→ YOUR INSTRUCTIONS
Copy the records below exactly as they appear.

====== DATA EXCERPTS

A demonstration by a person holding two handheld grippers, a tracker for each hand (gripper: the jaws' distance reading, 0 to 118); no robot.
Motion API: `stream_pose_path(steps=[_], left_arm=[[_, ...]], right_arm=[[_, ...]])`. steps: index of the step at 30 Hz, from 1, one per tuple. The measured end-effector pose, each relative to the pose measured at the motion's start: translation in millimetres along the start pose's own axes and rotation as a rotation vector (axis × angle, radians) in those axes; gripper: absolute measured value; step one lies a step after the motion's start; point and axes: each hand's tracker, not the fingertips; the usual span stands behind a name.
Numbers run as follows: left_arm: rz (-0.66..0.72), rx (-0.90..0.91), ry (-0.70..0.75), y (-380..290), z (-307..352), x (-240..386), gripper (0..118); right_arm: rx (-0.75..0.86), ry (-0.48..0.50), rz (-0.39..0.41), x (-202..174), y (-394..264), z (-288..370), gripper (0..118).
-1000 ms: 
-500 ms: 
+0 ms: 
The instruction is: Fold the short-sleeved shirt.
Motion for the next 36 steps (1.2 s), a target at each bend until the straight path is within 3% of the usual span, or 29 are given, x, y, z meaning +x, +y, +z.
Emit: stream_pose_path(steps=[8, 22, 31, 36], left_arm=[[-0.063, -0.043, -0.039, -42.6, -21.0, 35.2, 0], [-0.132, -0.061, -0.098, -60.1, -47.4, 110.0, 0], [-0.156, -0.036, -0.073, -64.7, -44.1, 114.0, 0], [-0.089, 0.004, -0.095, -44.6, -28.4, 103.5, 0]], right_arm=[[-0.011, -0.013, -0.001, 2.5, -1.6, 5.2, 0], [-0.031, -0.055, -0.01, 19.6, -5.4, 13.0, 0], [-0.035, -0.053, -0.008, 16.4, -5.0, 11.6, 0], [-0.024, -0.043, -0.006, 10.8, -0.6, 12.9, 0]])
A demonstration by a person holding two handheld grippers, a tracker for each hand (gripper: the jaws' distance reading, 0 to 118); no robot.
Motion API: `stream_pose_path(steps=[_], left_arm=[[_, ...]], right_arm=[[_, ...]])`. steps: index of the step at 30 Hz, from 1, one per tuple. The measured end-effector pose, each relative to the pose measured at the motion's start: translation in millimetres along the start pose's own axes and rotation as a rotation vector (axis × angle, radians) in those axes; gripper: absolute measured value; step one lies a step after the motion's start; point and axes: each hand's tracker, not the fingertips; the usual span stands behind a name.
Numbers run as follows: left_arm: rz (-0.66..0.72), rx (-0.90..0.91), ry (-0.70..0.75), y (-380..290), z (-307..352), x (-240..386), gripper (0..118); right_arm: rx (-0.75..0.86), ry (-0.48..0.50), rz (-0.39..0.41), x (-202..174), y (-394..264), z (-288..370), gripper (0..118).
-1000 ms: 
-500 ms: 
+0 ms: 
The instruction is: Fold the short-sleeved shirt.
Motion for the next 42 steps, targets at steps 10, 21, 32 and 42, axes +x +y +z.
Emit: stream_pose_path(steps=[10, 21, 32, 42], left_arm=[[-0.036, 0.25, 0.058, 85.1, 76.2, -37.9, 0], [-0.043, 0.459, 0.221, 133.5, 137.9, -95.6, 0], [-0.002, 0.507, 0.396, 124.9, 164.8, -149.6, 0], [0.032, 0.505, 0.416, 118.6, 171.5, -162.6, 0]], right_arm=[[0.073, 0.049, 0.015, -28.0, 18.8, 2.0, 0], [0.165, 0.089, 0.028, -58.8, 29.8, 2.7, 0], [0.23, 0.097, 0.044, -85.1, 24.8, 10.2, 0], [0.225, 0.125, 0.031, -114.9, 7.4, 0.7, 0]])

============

→ RESULT OF THE TASK
A demonstration by a person holding two handheld grippers, a tracker for each hand (gripper: the jaws' distance reading, 0 to 118); no robot.
Motion API: `stream_pose_path(steps=[_], left_arm=[[_, ...]], right_arm=[[_, ...]])`. steps: index of the step at 30 Hz, from 1, one per tuple. The measured end-effector pose, each relative to the pose measured at the motion's start: translation in millimetres along the start pose's own axes and rotation as a rotation vector (axis × angle, radians) in those axes; gripper: absolute measured value; step one lies a step after the motion's start; point and axes: each hand's tracker, not the fingertips; the usual span stands behind a name.
Numbers run as follows: left_arm: rz (-0.66..0.72), rx (-0.90..0.91), ry (-0.70..0.75), y (-380..290), z (-307..352), x (-240..386), gripper (0..118); right_arm: rx (-0.75..0.86), ry (-0.48..0.50), rz (-0.39..0.41), x (-202..174), y (-394..264), z (-288..370), gripper (0..118).
-1000 ms: 
-500 ms: 
+0 ms: 
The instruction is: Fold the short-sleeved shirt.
Motion for the next 36 steps (1.2 s), a target at each bend until the straight path is within 3% of the usual span, or 29 are given, x, y, z meaning +x, +y, +z.
Emit: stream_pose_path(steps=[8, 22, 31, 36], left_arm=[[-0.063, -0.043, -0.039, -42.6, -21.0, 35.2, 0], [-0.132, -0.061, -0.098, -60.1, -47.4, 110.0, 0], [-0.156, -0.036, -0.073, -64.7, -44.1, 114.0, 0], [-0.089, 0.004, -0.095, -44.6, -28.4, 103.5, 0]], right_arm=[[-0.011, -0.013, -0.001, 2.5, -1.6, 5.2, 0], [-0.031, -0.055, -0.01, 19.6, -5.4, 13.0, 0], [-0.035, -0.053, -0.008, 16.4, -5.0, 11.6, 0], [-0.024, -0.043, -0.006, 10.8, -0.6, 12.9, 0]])
A demonstration by a person holding two handheld grippers, a tracker for each hand (gripper: the jaws' distance reading, 0 to 118); no robot.
Motion API: `stream_pose_path(steps=[_], left_arm=[[_, ...]], right_arm=[[_, ...]])`. steps: index of the step at 30 Hz, from 1, one per tuple. The measured end-effector pose, each relative to the pose measured at the motion's start: translation in millimetres along the start pose's own axes and rotation as a rotation vector (axis × angle, radians) in those axes; gripper: absolute measured value; step one lies a step after the motion's start; point and axes: each hand's tracker, not the fingertips; the usual span stands behind a name.
Numbers run as follows: left_arm: rz (-0.66..0.72), rx (-0.90..0.91), ry (-0.70..0.75), y (-380..290), z (-307..352), x (-240..386), gripper (0..118); right_arm: rx (-0.75..0.86), ry (-0.48..0.50), rz (-0.39..0.41), x (-202..174), y (-394..264), z (-288..370), gripper (0..118).
-1000 ms: 
-500 ms: 
+0 ms: 
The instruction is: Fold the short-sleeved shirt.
Motion for the next 42 steps, targets at steps 10, 21, 32 and 42, axes +x +y +z.
Emit: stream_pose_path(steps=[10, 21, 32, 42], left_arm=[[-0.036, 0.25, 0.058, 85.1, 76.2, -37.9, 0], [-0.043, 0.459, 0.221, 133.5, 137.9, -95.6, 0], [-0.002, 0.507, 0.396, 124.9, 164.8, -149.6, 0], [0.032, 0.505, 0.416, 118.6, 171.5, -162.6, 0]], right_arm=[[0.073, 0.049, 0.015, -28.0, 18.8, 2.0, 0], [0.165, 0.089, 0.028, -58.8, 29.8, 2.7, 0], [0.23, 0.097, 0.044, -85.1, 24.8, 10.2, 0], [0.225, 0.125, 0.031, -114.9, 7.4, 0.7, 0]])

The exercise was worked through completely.